Function is Continuous When Restricted to Closed Sets Which Cover the Space

You don't really need such a lemma (which is true and in general is known as the transitive law for initial topologies, in a much more abstract setting, see my long answer here).

What you need is the following observation: for any subset $A$ of $X$ and any function $f: X \to Y$: $$(f|_A)^{-1}[C] = f^{-1}[C] \cap A$$ for all subsets $C$ of $Y$. This holds as $x \in (f|_A)^{-1}[C]$ iff $x \in A$ and $f(x) \in C$.

Now if $f|_{A_i}$ is continuous for each $i$ and $C$ is closed in $Y$, we know that $(f|_{A_i})^{-1}[C] = f^{-1}[C] \cap A_i$ is closed in $A_i$ and hence closed in $X$ as well (closed in a closed subspace is closed in the whole space).
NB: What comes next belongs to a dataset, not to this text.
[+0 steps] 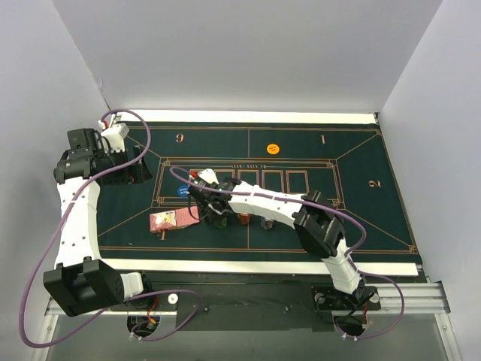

And then $$f^{-1}[C] = f^{-1}[C]\cap X = f^{-1}[C] \cap (\bigcup_i A_i) = \bigcup_i (f^{-1}[C] \cap A_i) $$ is a finite union of closed subsets of $X$ hence closed.

So $f$ is continuous, as inverse images of closed sets are closed.


What you wrote is correct. If $M$ is a topological space, and $A\subset B\subset M$, then and $f$ is a function from $M$ into another metric space, then $f|_A$ is continuous if and only if $(f|_B)|_A$ is continuous. So, the answer to your two questions is affirmative.